---------- INFORMATION SHOWN
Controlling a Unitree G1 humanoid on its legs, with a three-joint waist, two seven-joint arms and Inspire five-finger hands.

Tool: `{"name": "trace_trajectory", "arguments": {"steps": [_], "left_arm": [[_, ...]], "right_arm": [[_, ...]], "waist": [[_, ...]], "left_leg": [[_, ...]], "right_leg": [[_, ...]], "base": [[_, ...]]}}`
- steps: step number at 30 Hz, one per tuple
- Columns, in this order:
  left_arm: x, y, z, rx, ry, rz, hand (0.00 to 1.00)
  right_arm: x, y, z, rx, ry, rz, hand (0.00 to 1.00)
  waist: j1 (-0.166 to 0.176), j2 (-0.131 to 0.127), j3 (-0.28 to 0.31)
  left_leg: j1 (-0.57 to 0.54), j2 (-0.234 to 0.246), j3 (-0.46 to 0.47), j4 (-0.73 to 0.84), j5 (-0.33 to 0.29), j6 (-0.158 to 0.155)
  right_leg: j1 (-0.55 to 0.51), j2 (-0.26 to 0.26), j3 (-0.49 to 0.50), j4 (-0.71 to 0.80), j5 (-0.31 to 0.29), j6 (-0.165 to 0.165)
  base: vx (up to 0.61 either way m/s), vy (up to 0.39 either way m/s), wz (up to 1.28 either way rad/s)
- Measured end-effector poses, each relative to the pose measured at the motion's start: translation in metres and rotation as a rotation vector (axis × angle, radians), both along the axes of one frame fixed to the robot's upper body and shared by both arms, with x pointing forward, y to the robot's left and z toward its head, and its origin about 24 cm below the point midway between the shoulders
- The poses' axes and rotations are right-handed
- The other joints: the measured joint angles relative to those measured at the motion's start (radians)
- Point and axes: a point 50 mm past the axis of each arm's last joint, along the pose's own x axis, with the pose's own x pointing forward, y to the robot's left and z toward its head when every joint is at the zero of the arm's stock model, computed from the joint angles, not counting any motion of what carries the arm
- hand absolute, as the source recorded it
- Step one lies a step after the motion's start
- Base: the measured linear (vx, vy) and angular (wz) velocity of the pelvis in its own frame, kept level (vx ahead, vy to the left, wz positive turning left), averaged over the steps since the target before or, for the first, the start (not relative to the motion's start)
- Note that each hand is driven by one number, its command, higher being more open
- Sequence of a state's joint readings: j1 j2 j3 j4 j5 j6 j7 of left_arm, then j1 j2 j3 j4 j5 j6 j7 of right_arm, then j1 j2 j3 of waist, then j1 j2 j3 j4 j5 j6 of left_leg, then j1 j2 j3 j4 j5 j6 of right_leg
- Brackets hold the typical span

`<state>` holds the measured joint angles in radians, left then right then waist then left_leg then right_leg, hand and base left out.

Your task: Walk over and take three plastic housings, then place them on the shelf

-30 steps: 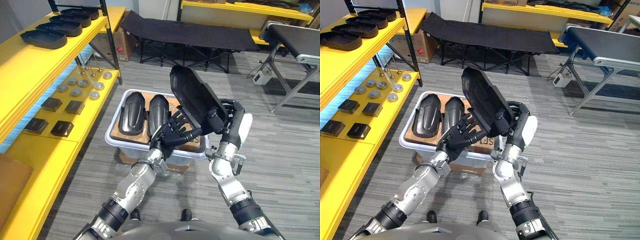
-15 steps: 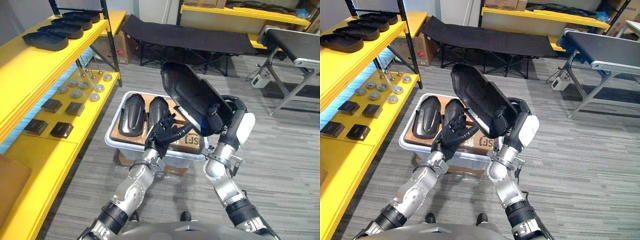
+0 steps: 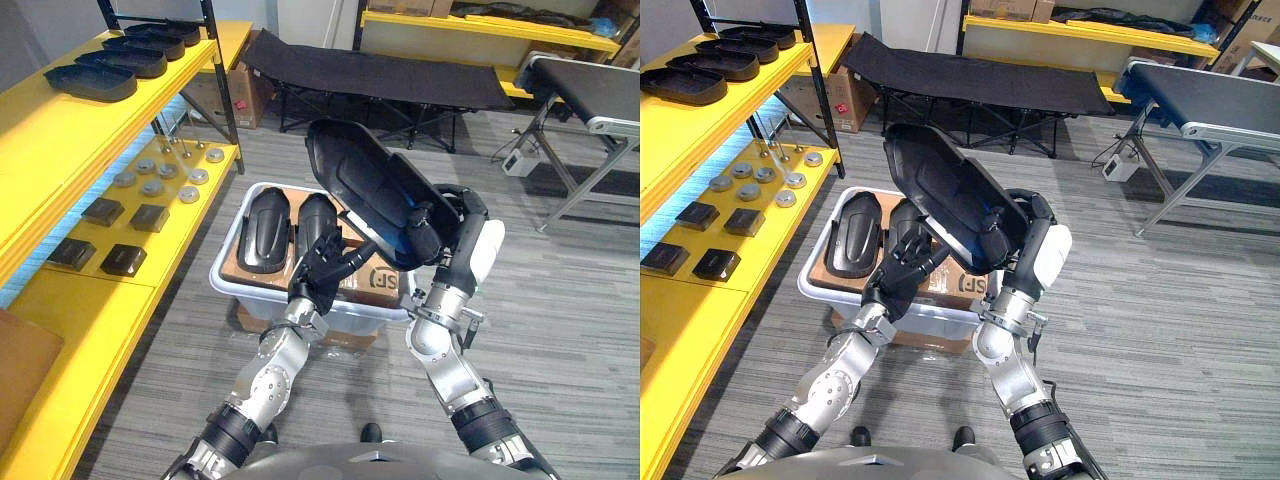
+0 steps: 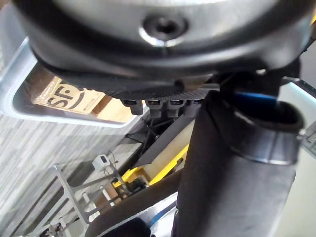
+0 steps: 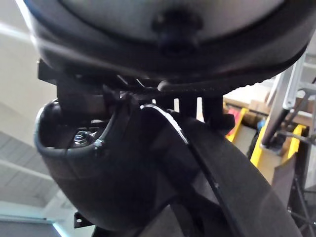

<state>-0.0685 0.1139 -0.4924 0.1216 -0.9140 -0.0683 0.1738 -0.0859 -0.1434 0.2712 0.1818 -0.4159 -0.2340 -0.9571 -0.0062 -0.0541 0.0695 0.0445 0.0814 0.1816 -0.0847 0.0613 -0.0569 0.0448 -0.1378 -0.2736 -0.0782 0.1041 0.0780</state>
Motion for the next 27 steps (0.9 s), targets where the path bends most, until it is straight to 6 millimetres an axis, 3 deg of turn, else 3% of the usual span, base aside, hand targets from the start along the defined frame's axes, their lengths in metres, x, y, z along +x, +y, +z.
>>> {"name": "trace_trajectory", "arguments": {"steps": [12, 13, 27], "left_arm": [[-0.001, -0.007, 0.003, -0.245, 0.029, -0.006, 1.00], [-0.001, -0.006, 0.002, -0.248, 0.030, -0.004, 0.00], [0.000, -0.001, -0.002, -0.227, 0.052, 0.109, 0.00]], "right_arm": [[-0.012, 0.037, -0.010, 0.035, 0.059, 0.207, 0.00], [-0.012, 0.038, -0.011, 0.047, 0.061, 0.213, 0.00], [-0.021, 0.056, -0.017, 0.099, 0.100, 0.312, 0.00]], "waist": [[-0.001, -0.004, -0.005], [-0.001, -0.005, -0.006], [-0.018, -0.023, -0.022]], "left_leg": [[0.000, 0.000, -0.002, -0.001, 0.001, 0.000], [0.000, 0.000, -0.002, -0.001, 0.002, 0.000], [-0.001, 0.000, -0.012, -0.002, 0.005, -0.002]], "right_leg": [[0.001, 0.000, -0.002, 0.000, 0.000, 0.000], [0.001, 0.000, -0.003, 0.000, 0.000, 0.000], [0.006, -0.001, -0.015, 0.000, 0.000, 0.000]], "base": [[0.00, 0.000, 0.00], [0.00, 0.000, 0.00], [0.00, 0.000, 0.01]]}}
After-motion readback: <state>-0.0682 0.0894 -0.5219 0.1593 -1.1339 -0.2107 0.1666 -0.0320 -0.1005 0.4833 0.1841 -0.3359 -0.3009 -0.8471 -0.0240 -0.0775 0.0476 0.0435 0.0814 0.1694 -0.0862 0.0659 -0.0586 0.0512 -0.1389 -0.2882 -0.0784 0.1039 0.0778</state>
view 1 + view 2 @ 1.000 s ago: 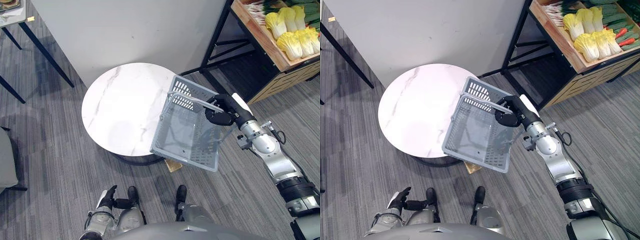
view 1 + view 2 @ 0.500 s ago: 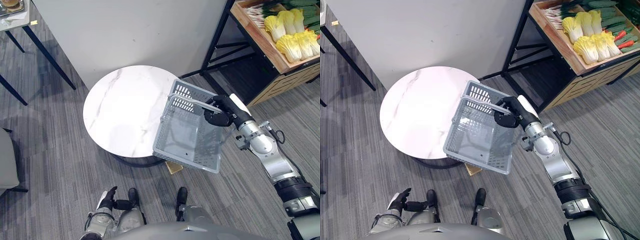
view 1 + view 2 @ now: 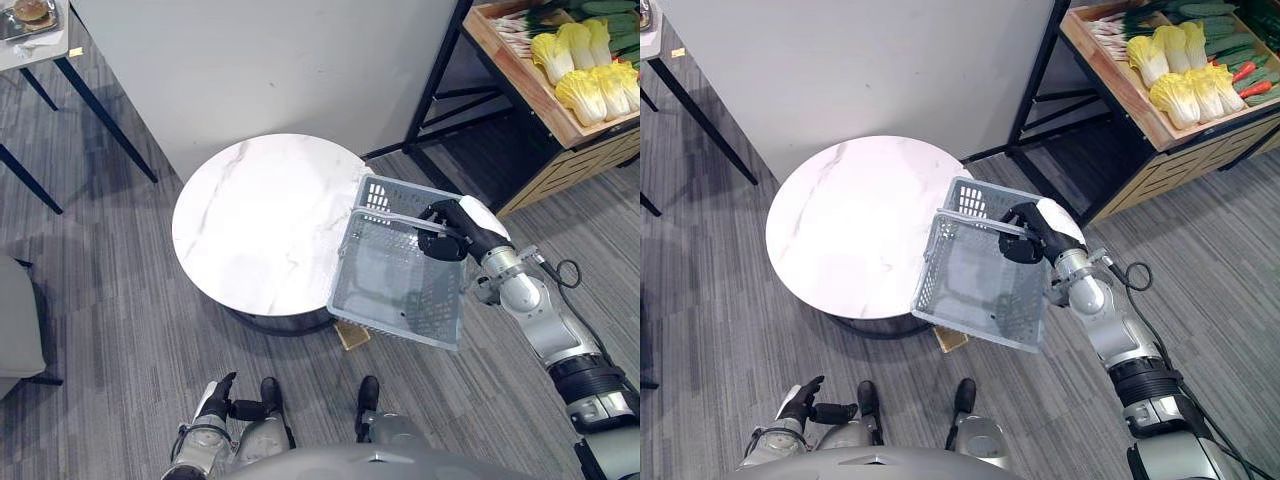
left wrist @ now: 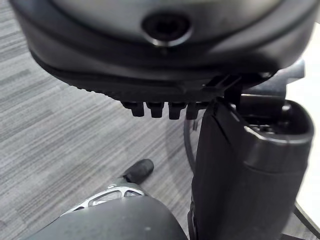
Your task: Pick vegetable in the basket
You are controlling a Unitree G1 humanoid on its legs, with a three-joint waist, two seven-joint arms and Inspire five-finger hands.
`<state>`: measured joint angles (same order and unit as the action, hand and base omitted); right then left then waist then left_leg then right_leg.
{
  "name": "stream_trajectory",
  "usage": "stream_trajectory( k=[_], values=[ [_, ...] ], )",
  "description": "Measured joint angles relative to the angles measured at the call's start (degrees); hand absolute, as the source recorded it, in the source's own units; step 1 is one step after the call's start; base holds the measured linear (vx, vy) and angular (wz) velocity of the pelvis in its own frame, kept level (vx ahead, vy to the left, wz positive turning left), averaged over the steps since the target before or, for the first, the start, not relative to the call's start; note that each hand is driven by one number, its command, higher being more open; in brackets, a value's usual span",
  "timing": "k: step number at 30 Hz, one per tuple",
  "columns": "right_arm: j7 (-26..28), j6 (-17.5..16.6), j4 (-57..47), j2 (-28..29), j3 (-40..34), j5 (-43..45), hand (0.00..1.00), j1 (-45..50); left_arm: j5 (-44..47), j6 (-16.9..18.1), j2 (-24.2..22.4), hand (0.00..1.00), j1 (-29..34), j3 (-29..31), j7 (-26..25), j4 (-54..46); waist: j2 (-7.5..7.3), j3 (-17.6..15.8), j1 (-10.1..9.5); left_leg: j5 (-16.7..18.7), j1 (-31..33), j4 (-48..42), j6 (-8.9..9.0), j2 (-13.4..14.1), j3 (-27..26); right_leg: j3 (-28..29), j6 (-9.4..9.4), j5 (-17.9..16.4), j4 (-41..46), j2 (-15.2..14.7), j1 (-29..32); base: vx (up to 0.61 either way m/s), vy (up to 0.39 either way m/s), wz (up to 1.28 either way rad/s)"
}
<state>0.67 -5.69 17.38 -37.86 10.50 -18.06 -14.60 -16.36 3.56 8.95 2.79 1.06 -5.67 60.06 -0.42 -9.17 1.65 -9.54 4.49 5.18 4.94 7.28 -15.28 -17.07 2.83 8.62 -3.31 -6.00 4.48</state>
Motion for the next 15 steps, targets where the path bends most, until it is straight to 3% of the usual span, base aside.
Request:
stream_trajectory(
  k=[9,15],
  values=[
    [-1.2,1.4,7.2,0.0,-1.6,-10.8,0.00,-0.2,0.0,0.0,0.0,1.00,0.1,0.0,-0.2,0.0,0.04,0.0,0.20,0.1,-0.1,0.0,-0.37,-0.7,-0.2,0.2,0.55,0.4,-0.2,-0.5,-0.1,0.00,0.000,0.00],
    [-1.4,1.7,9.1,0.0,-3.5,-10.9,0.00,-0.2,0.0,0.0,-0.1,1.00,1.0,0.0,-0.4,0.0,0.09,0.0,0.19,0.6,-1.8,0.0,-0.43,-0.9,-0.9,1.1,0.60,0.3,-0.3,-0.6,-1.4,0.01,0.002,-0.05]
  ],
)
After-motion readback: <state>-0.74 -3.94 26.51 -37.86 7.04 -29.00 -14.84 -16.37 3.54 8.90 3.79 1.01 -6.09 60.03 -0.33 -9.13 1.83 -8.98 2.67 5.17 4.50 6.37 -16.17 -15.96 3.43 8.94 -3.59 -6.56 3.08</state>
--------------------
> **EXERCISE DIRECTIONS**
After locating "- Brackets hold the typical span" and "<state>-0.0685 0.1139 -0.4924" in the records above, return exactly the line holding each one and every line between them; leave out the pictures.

> **EXERCISE ANSWER**
- Brackets hold the typical span

`<state>` holds the measured joint angles in radians, left then right then waist then left_leg then right_leg, hand and base left out.

Your task: Walk over and take three plastic housings, then place them on the shelf

-30 steps: 
-15 steps: 
+0 steps: 
+0 steps: 
+0 steps: 

<state>-0.0685 0.1139 -0.4924 0.1216 -0.9140 -0.0683 0.1738 -0.0859 -0.1434 0.2712 0.1818 -0.4159 -0.2340 -0.9571 -0.0062 -0.0541 0.0695 0.0445 0.0814 0.1816 -0.0847 0.0613 -0.0569 0.0448 -0.1378 -0.2736 -0.0782 0.1041 0.0780</state>

This output contains the full answer.